In order to spread the load across the 3 nodes I needed to create a Network LoadBalancer, the way I did this differed slightly from the documentation found here - https://www.cockroachlabs.com/docs/stable/deploy-cockroachdb-on-aws.html#step-4-set-up-load-balancing but it remains largely the same, so you can follow it through until you get to the point of creating the target group, rather than add instances to the group, I needed to add IP addresses instead.

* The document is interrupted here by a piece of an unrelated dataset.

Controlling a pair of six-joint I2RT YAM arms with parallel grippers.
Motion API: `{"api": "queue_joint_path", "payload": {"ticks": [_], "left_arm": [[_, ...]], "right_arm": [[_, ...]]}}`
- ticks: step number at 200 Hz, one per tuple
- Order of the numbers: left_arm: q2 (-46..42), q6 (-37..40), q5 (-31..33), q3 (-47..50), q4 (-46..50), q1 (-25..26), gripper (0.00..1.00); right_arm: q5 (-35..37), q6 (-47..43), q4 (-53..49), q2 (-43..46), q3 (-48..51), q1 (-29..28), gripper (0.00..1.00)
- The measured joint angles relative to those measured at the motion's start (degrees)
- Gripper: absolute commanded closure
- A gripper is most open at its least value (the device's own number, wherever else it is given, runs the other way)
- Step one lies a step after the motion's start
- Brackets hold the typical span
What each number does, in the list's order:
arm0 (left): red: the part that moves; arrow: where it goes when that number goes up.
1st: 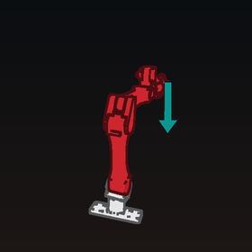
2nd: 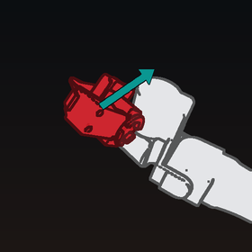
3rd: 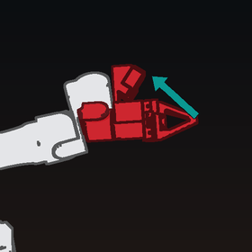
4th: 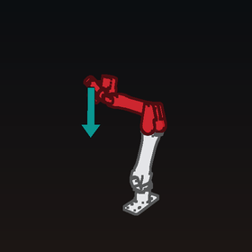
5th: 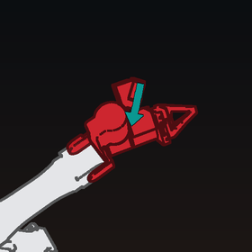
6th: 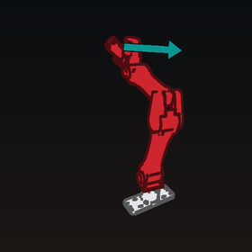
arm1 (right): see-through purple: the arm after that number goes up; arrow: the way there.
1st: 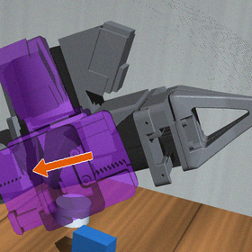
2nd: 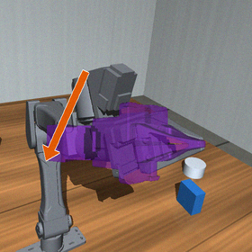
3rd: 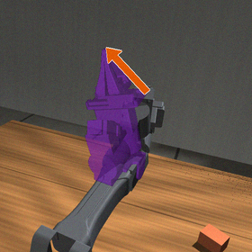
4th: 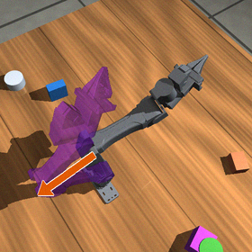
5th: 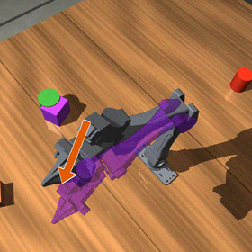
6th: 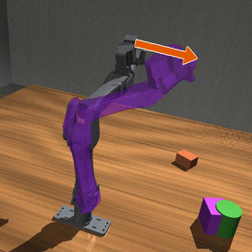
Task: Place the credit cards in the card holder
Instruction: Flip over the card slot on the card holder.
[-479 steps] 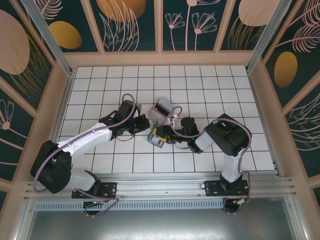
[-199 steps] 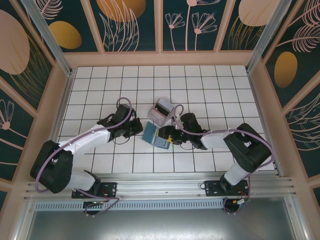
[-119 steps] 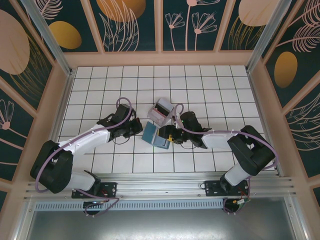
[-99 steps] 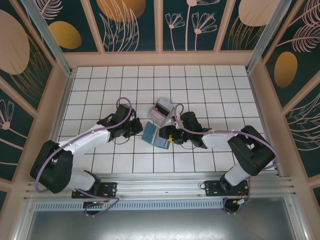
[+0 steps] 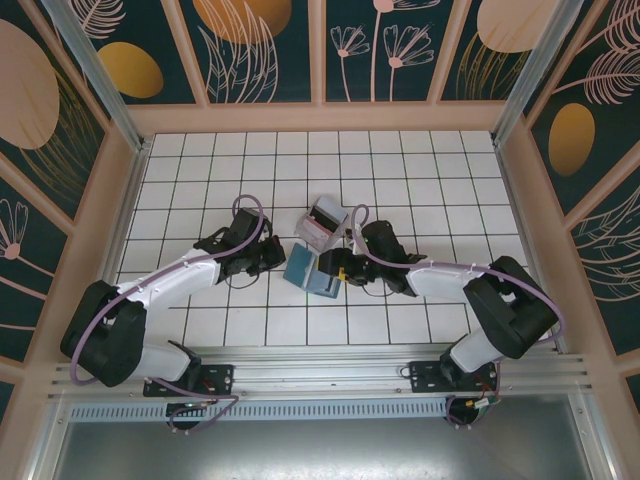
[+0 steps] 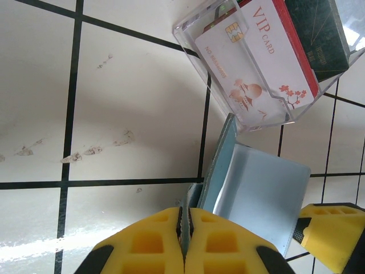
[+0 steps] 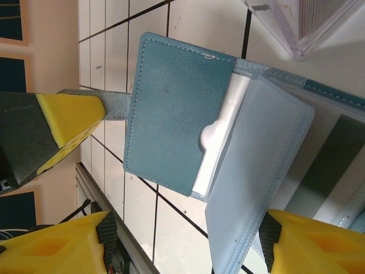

See below for an example.

At this point the target group is unhealthy which is expected, as Cockroach isn't currently running on any of these nodes, they're just idle with the binary installed, ready to be configured.

I then referred back to the documentation to install and configure CockroachDB on AWS - https://www.cockroachlabs.com/docs/stable/deploy-cockroachdb-on-aws.html I also followed this for configuring and running CockroachDB on my Raspberry Pi too, as it can communicate locally via the VPN. When following the instructions to create the certificates for the nodes, it's important to ensure you populate the IP and DNS name of the loadbalancer and optionally a FQDN if you're pointing a domain name to it. (An easy way of obtaining the IP of the loadbalancer is to simply curl or nslookup the dns record)

Once I'd completed the installation and initialisation of the database, I tested the connectivity to the database using the local cockroach binary on my MacBook (where I created the certs and ran the setup)

I used the LoadBalancer IP address, but as each CockroachDB node acts as a single logical gateway to the database you could use any of the nodes IP addresses here, but this is a good way of verifying the loadbalancer is working correctly, likewise it's worth checking the health of the target group in the AWS UI too, to ensure that all nodes are healthy following the setup.

From here I created myself a user using the CREATE user command  and granted myself admin privileges using the GRANT admin command.

From here, I opened up a browser and navigated to one of the nodes IP addresses, logged in with my new credentials and could now see I have a 3 node cluster spanning AWS & my home. (Optionally you can set up another target group for loadbalancing the UI on port 8080)

Overall, this is a very basic and experimental way of deploying a hybrid environment using AWS & CockroachDB, but demonstrates how quickly you can get going with an environment and from here you can start experimenting with more advanced features of the database such as geo-partitioning.